Typical traffic stop leads to largest meth bust in Polk County history

Deputies seized roughly $10 million worth of meth

POINCIANA, Fla. - Two men face federal drug charges after Polk County deputies made what they are calling the biggest meth bust in the county's history.

Investigators seized more than 110 pounds of pure meth, worth as much as $10 million.

It started with a typical traffic stop last Thursday in the Frostproof area.  Deputies discovered the driver, Scott Eargood, had a suspended license and a warrant out for his arrest.

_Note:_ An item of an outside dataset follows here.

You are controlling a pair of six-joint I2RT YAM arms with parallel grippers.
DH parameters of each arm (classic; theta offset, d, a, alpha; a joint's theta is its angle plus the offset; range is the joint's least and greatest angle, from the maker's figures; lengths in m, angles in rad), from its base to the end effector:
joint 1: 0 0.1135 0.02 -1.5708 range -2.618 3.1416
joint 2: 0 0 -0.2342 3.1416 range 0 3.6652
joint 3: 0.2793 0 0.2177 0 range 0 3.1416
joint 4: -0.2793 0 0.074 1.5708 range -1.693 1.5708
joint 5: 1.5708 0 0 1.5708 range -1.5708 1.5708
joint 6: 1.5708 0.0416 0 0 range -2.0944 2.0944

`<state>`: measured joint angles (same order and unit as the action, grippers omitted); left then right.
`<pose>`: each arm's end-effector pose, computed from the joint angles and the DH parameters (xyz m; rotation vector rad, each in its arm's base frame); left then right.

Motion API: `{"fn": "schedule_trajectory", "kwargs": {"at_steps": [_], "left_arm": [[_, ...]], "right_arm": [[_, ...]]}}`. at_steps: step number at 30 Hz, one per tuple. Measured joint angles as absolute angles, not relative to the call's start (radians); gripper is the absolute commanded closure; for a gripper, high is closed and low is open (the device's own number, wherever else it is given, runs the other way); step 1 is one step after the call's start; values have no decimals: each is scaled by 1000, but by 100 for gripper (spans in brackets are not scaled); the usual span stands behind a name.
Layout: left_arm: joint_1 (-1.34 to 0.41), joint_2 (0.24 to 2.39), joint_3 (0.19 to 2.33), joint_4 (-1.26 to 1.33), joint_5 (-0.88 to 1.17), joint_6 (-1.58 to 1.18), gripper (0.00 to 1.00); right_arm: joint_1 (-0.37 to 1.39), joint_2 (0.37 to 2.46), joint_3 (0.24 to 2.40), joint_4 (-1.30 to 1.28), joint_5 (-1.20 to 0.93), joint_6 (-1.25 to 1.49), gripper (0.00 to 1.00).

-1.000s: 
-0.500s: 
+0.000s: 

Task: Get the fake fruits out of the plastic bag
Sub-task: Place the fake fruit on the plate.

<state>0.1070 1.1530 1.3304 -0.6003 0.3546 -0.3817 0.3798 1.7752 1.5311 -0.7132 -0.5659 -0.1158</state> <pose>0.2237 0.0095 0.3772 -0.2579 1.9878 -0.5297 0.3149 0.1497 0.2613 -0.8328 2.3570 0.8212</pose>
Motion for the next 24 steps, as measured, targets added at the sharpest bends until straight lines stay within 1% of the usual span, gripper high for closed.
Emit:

Inside the jeep, they found $3,400 in cash bundled in rubber bands, and even more interesting, a professionally installed hydraulic trap door that could only be opened through a secret button on the dashboard.

Investigators found a half-pound of meth in the secret compartment.

"So we figured, well, if there's a half pound of dope in his car, maybe there's dope in his house," Sheriff Grady Judd told reporters on Wednesday.

Drug-sniffing dogs were sent inside the Poinciana home rented by Eargood and his passenger, Santos Zamora-Escobar.

Judd said they found roughly 110 pounds of pure meth stashed away in the walls between the bedroom and bathroom.

"I'm really surprised.  I am.  I can't believe we didn't see nothing!" Said Cheryl Shollenberger, who owns the home with her husband, Harry.

The couple started renting out the home to Eargood back in February. She said the two men seemed drama-free.

"He didn't smoke, he said.  I never saw him smoking.  He didn't drink," she said.

Cheryl said she even visited the men a few days prior, to drop off an old bedroom set.

"They invited me inside," she said.  "It looked decent.  It looked clean!"

Investigators believe the drugs came from Mexico through "underground highways" and eventually stored in the suspects' so-called stash house.

Judd said the pure bricks of meth would have been distributed to wholesalers and eventually mixed in with other ingredients to get the most value.  It's believed the drugs would have ended up on the streets all over the Southeast United States.

"This is a pretty good size operation.  These folks knew what they were doing," Judd said. "And some place in Mexico, they've got heartburn today."